### GIVEN DATA
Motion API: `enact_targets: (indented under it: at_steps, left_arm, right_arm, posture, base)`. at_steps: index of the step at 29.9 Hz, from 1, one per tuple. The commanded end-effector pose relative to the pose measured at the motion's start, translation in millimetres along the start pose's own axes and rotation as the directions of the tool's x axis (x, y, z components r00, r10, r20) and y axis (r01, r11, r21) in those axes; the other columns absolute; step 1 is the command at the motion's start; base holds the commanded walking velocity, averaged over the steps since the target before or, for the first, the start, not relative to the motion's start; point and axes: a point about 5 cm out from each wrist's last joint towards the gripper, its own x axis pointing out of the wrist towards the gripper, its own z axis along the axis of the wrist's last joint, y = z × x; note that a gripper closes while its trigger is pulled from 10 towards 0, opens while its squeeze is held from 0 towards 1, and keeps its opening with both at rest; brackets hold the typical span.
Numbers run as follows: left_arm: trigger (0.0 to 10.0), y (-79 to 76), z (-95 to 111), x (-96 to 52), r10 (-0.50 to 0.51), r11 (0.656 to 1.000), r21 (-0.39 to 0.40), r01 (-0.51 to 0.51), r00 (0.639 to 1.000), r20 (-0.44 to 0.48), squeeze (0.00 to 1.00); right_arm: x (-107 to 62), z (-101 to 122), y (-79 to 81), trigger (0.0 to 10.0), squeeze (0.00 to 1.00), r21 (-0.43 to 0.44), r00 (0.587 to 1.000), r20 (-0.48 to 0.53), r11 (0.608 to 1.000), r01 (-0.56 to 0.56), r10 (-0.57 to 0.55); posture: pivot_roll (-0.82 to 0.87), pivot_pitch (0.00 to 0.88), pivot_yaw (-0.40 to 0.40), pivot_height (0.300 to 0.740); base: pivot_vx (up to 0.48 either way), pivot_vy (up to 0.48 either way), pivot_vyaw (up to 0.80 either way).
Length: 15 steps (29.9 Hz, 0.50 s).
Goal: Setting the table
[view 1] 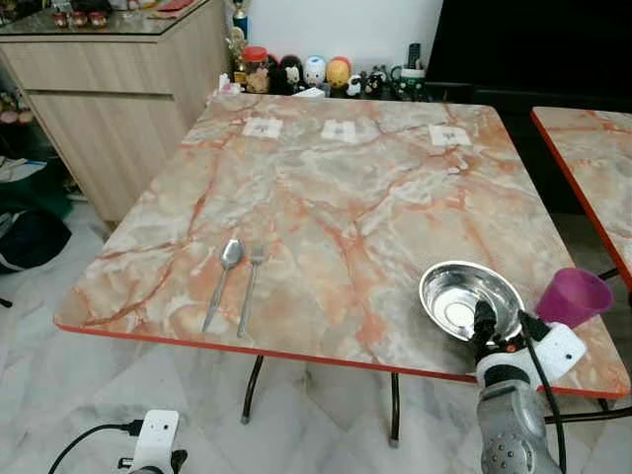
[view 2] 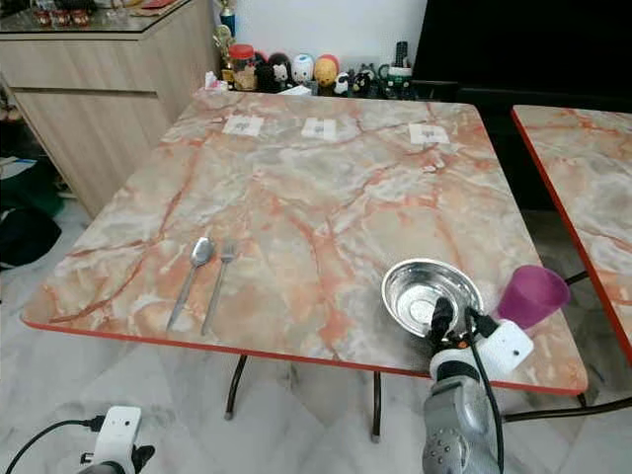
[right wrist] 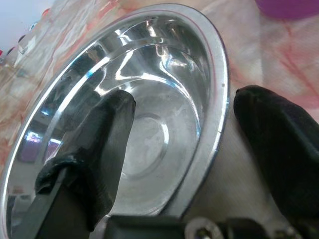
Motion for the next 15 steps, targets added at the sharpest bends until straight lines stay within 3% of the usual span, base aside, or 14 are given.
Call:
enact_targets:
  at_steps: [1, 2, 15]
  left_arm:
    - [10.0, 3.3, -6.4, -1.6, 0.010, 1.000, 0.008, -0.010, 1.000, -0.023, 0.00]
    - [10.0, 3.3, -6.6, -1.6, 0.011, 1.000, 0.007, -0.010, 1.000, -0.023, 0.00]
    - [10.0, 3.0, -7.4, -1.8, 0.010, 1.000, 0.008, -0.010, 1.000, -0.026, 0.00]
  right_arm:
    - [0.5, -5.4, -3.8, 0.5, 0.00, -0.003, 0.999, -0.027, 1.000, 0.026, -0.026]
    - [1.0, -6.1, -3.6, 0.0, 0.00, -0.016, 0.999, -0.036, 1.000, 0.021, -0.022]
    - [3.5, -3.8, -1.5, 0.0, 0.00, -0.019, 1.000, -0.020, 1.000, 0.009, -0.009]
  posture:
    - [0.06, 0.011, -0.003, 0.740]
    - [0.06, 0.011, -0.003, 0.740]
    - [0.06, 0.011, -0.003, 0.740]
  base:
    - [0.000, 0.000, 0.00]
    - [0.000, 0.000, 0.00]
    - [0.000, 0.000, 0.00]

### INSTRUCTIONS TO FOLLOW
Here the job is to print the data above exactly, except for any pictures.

### WRITTEN SOLUTION
Motion API: `enact_targets: (indented under it: at_steps, left_arm, right_arm, posture, base)`. at_steps: index of the step at 29.9 Hz, from 1, one per tuple. The commanded end-effector pose relative to the pose measured at the motion's start, translation in millimetres along the start pose's own axes and rotation as the directions of the tool's x axis (x, y, z components r00, r10, r20) and y axis (r01, r11, r21) in those axes; the other columns absolute; step 1 is the command at the motion's start; base holds the commanded walking velocity, averaged over the steps since the target before or, for the first, the start, not relative to the motion's start; point and axes: a point about 5 cm out from each wrist's last joint towards the gripper, its own x axis pointing out of the wrist towards the gripper, its own z axis along the axis of the wrist's last joint, y = z × x; note that a gripper closes while its trigger is pulled from 10 towards 0, opens while its squeeze is held from 0 towards 1, and keeps its opening with both at rest; brackets hold the typical span.
Numbers run as follows: left_arm: trigger (0.0 to 10.0), y (-79 to 76), z (-95 to 111), x (-96 to 52), r10 (-0.50 to 0.51), r11 (0.656 to 1.000), r21 (-0.39 to 0.40), r01 (-0.51 to 0.51), r00 (0.639 to 1.000), r20 (-0.44 to 0.48), squeeze (0.00 to 1.00); right_arm: x (-107 to 62), z (-101 to 122), y (-79 to 81), trigger (0.0 to 10.0), squeeze (0.00 to 1.00), r21 (-0.43 to 0.44), r00 (0.587 to 1.000), r20 (-0.48 to 0.53), r11 (0.608 to 1.000), r01 (-0.56 to 0.56), r10 (-0.57 to 0.55); posture: pivot_roll (-0.82 to 0.87), pivot_pitch (0.00 to 0.88), pivot_yaw (-0.40 to 0.40), pivot_height (0.300 to 0.740); base: pivot_vx (up to 0.48 either way), pivot_vy (up to 0.48 either way), pivot_vyaw (up to 0.80 either way).
Length: 15 steps (29.9 Hz, 0.50 s).
Goal: Setting the table
[view 1] 
[view 2] 
[right wrist] 
Motion for the next 15 steps, targets added at the sharpest bends until straight lines stay within 3% of the usual span, base aside, or 14 are given.
Call:
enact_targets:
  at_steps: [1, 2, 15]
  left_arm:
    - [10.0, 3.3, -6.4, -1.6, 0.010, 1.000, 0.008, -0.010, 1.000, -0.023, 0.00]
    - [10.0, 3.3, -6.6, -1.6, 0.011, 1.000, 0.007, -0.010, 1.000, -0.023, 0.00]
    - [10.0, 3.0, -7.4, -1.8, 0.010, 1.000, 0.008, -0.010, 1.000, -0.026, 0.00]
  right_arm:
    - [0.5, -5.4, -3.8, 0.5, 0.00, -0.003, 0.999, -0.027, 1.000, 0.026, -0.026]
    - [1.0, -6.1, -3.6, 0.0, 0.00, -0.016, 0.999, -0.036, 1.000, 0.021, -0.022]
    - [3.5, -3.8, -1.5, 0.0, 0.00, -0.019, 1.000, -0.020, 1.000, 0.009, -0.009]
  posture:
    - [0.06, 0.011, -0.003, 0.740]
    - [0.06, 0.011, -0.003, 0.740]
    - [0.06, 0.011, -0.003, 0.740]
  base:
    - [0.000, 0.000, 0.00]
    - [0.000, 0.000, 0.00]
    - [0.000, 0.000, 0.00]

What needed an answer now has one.